#### Task data

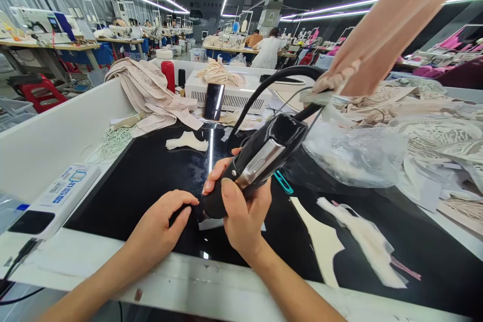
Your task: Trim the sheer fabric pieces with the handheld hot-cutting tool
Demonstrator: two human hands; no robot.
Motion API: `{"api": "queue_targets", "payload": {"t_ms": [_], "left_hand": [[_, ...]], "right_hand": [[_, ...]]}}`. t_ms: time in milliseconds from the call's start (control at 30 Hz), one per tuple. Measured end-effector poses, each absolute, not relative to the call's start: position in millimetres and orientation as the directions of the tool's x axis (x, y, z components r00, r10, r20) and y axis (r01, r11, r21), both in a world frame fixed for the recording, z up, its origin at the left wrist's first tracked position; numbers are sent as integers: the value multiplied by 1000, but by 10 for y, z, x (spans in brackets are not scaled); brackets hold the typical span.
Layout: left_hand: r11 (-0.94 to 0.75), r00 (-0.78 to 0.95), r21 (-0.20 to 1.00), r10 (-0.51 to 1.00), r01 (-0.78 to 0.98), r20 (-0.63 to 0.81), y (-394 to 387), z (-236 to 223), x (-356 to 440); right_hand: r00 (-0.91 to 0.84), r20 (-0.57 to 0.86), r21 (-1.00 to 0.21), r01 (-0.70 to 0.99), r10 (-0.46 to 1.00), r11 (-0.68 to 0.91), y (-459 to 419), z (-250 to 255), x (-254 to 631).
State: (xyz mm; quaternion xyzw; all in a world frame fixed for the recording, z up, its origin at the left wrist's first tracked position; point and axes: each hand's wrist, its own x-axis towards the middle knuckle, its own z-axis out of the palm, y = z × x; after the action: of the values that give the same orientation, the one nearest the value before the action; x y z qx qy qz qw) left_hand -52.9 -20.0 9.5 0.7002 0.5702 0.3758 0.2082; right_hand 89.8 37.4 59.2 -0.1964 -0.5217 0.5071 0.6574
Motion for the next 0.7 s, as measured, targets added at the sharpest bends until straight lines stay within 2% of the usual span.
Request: {"api": "queue_targets", "payload": {"t_ms": [700], "left_hand": [[-274, 81, 720, 953, 638, 291, -191, 45, -520]], "right_hand": [[-60, 484, -772, -500, 873, 394, 370, 627, 885]]}}
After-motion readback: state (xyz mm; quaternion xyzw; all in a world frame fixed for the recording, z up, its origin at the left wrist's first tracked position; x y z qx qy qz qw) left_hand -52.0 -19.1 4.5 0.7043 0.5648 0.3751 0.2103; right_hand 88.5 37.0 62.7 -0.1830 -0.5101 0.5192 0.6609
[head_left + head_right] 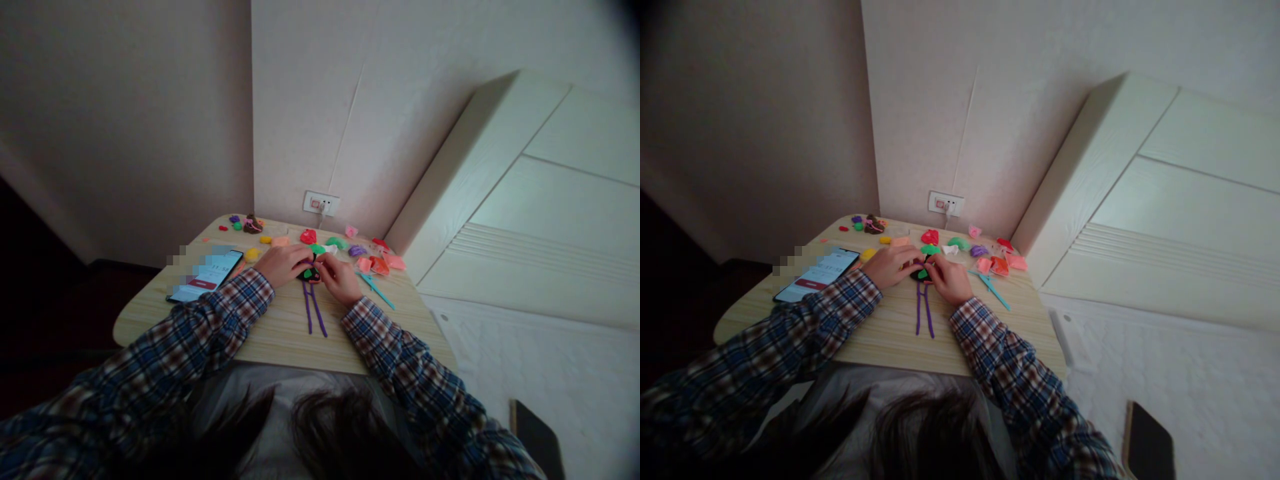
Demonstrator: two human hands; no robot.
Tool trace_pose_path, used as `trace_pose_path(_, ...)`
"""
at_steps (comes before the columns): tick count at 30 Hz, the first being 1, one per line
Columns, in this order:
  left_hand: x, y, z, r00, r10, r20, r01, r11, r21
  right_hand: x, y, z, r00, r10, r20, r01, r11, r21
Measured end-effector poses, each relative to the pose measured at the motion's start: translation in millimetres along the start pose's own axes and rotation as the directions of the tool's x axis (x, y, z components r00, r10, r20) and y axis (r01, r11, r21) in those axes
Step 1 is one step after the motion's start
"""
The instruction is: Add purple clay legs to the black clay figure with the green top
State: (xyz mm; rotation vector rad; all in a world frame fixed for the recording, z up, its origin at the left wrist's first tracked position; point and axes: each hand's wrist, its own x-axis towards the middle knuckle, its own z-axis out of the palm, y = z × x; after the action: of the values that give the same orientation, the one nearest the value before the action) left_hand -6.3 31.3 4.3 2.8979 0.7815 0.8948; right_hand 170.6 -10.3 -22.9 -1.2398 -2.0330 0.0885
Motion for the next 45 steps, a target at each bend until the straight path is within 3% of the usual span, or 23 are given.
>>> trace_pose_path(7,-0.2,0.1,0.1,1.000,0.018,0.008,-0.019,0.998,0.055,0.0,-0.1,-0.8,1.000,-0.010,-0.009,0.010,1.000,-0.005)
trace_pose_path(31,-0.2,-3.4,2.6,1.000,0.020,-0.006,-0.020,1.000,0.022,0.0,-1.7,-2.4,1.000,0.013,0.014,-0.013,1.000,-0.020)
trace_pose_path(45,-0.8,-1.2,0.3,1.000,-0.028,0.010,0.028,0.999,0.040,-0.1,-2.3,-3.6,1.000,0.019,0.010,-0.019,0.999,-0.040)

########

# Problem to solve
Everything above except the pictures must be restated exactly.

# Answer to this task
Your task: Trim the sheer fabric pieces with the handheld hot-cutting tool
Demonstrator: two human hands; no robot.
Motion API: `{"api": "queue_targets", "payload": {"t_ms": [_], "left_hand": [[_, ...]], "right_hand": [[_, ...]]}}`. t_ms: time in milliseconds from the call's start (control at 30 Hz), one per tuple. Measured end-effector poses, each absolute, not relative to the call's start: position in millimetres and orientation as the directions of the tool's x axis (x, y, z components r00, r10, r20) and y axis (r01, r11, r21), both in a world frame fixed for the recording, z up, its origin at the left wrist's first tracked position; numbers are sent as integers: the value multiplied by 1000, but by 10 for y, z, x (spans in brackets are not scaled); brackets hold the typical span.
Layout: left_hand: r11 (-0.94 to 0.75), r00 (-0.78 to 0.95), r21 (-0.20 to 1.00), r10 (-0.51 to 1.00), r01 (-0.78 to 0.98), r20 (-0.63 to 0.81), y (-394 to 387), z (-236 to 223), x (-356 to 440); right_hand: r00 (-0.91 to 0.84), r20 (-0.57 to 0.86), r21 (-1.00 to 0.21), r01 (-0.70 to 0.99), r10 (-0.46 to 1.00), r11 (-0.68 to 0.91), y (-459 to 419), z (-250 to 255), x (-254 to 631).
State: (xyz mm; quaternion xyzw; all in a world frame fixed for the recording, z up, its origin at the left wrist's first tracked position; point and axes: each hand's wrist, its own x-axis towards the middle knuckle, its own z-axis out of the palm, y = z × x; after the action: of the values that give the same orientation, the one nearest the value before the action; x y z qx qy qz qw) left_hand -52.9 -20.0 9.5 0.7002 0.5702 0.3758 0.2082; right_hand 89.8 37.4 59.2 -0.1964 -0.5217 0.5071 0.6574
Motion for the next 0.7 s, as measured, targets added at the sharpest bends until straight lines stay within 2% of the usual span.
Request: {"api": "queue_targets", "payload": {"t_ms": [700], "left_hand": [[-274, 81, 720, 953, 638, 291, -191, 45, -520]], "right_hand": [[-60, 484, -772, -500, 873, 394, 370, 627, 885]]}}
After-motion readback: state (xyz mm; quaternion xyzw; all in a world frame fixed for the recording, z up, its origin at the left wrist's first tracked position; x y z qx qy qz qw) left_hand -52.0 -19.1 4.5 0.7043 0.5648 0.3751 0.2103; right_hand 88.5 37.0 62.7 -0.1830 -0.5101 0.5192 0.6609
[head_left + head_right] 
Demonstrator: two human hands; no robot.
Tool trace_pose_path, used as `trace_pose_path(_, ...)`
"""
at_steps (comes before the columns): tick count at 30 Hz, the first being 1, one per line
Columns, in this order:
  left_hand: x, y, z, r00, r10, r20, r01, r11, r21
  right_hand: x, y, z, r00, r10, r20, r01, r11, r21
Measured end-effector poses, each relative to the pose measured at the motion's start: translation in millimetres along the start pose's own axes and rotation as the directions of the tool's x axis (x, y, z components r00, r10, r20) and y axis (r01, r11, r21) in those axes
Step 1 is one step after the motion's start
"""
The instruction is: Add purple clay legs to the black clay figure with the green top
State: (xyz mm; rotation vector rad; all in a world frame fixed for the recording, z up, its origin at the left wrist's first tracked position; point and axes: each hand's wrist, its own x-axis towards the middle knuckle, its own z-axis out of the palm, y = z × x; after the action: of the values that give the same orientation, the one nearest the value before the action) left_hand -6.3 31.3 4.3 2.8979 0.7815 0.8948; right_hand 170.6 -10.3 -22.9 -1.2398 -2.0330 0.0885
Motion for the next 45 steps, a target at each bend until the straight path is within 3% of the usual span, or 23 are given.
>>> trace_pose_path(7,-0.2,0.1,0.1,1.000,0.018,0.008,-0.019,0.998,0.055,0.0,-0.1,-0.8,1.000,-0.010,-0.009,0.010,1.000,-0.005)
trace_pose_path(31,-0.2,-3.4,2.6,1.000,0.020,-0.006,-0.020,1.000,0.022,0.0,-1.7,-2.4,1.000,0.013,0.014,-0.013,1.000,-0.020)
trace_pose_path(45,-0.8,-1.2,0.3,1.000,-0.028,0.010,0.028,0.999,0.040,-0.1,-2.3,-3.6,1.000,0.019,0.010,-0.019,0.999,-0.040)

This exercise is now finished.